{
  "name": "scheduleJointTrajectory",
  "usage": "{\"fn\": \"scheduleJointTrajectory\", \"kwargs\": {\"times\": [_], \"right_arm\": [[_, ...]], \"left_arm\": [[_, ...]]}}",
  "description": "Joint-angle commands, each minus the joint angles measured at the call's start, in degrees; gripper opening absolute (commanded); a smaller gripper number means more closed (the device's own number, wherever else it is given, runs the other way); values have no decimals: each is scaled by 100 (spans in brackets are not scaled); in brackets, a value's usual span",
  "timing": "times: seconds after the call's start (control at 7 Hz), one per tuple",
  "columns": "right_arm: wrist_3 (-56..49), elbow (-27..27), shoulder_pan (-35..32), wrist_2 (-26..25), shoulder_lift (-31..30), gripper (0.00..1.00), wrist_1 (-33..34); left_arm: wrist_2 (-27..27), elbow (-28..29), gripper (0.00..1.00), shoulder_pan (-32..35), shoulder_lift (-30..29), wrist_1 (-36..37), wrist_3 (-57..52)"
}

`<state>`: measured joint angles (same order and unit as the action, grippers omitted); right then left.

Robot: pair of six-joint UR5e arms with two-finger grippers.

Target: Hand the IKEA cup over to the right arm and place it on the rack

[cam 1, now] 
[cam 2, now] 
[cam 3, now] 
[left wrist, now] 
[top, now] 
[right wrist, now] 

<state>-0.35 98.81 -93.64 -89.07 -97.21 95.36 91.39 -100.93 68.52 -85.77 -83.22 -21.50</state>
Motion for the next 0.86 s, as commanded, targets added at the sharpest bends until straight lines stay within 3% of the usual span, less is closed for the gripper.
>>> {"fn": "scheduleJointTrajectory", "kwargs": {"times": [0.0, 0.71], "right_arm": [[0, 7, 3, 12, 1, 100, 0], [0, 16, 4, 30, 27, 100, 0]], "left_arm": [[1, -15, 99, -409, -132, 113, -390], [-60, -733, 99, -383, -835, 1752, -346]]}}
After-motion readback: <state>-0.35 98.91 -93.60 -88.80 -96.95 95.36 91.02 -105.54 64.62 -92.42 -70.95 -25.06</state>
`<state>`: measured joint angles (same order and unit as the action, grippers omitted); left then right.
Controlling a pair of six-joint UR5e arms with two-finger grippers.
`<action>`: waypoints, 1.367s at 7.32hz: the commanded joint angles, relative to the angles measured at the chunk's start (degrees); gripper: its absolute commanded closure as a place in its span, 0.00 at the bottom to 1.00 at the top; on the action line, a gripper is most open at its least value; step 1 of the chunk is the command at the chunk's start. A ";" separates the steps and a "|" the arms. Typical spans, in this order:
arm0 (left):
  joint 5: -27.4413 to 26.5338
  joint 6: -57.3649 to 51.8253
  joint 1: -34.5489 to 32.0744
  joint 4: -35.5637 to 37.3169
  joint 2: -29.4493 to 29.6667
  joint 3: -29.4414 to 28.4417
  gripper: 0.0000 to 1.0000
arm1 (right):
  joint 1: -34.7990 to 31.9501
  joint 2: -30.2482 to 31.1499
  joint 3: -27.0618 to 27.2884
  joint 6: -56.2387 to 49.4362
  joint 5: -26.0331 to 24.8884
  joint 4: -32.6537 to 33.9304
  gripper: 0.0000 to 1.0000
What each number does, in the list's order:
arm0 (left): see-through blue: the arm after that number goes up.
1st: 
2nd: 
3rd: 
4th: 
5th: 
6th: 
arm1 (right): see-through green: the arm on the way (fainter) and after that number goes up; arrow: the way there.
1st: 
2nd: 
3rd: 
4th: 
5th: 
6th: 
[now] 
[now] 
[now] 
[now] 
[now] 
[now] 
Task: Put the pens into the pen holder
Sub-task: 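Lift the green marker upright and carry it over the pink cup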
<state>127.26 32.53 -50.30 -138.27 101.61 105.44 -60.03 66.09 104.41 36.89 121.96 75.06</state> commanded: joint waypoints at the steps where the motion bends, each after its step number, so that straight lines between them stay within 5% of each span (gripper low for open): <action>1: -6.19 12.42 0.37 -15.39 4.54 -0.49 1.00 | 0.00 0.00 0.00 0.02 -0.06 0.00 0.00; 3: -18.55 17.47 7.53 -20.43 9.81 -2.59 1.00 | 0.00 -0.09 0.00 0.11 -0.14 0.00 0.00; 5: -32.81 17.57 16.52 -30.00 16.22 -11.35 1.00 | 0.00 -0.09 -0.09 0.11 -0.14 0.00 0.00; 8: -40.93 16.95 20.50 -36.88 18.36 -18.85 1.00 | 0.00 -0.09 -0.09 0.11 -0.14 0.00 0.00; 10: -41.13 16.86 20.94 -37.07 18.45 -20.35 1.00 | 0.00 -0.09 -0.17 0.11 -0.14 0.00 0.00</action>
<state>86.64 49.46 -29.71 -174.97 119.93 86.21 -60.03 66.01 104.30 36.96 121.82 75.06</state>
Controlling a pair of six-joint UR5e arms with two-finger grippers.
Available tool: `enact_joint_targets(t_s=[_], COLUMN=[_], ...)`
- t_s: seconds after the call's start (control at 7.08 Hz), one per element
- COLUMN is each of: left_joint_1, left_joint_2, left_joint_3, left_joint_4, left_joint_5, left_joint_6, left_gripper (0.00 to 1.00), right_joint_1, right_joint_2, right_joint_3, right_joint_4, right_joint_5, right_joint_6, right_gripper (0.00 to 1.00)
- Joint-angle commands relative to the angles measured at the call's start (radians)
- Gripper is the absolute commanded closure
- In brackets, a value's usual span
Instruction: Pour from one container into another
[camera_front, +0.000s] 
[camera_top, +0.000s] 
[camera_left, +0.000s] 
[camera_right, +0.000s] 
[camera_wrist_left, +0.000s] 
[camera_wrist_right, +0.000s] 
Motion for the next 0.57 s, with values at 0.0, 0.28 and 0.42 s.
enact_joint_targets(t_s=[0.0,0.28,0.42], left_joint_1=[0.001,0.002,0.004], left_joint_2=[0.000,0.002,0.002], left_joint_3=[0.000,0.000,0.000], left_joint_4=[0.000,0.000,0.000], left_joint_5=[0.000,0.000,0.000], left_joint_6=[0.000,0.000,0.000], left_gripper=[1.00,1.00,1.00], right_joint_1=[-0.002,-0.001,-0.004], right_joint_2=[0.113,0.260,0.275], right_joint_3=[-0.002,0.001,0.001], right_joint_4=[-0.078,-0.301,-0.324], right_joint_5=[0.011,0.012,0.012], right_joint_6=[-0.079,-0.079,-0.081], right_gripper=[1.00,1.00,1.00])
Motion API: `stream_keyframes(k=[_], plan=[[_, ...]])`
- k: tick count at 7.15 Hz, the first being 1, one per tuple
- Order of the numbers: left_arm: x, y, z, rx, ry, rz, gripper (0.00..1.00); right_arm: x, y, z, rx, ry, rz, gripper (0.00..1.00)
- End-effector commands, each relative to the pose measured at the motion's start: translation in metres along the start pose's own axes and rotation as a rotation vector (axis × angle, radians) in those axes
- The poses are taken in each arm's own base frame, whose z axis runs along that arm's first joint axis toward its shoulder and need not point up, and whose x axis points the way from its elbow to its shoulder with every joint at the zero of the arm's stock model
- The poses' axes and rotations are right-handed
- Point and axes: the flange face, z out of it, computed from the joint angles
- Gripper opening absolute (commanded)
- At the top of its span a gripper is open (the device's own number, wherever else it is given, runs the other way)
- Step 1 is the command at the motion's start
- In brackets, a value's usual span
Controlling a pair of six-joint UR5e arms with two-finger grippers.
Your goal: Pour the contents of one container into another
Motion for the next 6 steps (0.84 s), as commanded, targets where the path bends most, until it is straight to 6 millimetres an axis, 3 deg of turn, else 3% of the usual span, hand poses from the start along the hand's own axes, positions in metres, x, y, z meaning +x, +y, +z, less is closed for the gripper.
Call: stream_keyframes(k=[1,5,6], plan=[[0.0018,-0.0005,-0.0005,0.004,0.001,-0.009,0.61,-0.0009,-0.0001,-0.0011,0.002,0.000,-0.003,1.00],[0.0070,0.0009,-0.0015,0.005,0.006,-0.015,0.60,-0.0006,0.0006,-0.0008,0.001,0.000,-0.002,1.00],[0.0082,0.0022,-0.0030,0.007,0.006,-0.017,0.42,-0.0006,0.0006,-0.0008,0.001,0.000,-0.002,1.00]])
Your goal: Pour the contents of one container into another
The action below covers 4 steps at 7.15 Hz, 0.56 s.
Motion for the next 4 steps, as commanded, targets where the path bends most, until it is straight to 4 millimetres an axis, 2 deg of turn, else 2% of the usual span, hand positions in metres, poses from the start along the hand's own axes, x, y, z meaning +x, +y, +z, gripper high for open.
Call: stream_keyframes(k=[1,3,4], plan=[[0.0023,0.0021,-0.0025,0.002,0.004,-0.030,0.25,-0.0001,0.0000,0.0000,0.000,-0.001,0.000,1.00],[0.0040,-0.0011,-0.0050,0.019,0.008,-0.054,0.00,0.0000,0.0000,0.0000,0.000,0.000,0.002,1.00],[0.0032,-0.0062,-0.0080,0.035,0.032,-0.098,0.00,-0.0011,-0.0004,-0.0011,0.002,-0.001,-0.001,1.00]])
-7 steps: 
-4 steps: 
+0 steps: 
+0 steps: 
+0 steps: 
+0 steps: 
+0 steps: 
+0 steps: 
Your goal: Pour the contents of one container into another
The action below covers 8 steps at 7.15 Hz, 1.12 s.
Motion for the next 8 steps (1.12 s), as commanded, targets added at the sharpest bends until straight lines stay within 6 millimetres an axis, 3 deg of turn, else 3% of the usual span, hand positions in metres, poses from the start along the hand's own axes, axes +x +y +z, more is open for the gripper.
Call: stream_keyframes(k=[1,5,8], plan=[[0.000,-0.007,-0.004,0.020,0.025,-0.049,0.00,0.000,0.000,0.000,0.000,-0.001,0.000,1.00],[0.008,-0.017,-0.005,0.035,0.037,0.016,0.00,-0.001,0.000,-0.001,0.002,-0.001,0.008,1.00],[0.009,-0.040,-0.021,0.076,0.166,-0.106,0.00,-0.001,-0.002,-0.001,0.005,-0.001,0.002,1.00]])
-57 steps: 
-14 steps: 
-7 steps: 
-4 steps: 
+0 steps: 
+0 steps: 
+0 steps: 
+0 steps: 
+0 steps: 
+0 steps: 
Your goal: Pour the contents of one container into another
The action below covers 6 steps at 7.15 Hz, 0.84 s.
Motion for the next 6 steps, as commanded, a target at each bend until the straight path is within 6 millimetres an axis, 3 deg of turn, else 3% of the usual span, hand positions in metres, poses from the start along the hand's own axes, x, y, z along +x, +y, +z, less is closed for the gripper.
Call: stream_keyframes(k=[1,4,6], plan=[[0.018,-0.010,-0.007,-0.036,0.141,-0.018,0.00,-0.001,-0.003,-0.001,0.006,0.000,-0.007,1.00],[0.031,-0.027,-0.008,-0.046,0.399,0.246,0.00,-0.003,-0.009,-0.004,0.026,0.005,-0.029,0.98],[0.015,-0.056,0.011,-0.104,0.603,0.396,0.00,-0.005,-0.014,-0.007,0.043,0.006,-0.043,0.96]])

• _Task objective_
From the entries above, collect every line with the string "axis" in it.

• _Written response_
- End-effector commands, each relative to the pose measured at the motion's start: translation in metres along the start pose's own axes and rotation as a rotation vector (axis × angle, radians) in those axes
- The poses are taken in each arm's own base frame, whose z axis runs along that arm's first joint axis toward its shoulder and need not point up, and whose x axis points the way from its elbow to its shoulder with every joint at the zero of the arm's stock model
Motion for the next 6 steps (0.84 s), as commanded, targets where the path bends most, until it is straight to 6 millimetres an axis, 3 deg of turn, else 3% of the usual span, hand poses from the start along the hand's own axes, positions in metres, x, y, z meaning +x, +y, +z, less is closed for the gripper.
Motion for the next 4 steps, as commanded, targets where the path bends most, until it is straight to 4 millimetres an axis, 2 deg of turn, else 2% of the usual span, hand positions in metres, poses from the start along the hand's own axes, x, y, z meaning +x, +y, +z, gripper high for open.
Motion for the next 8 steps (1.12 s), as commanded, targets added at the sharpest bends until straight lines stay within 6 millimetres an axis, 3 deg of turn, else 3% of the usual span, hand positions in metres, poses from the start along the hand's own axes, axes +x +y +z, more is open for the gripper.
Motion for the next 6 steps, as commanded, a target at each bend until the straight path is within 6 millimetres an axis, 3 deg of turn, else 3% of the usual span, hand positions in metres, poses from the start along the hand's own axes, x, y, z along +x, +y, +z, less is closed for the gripper.

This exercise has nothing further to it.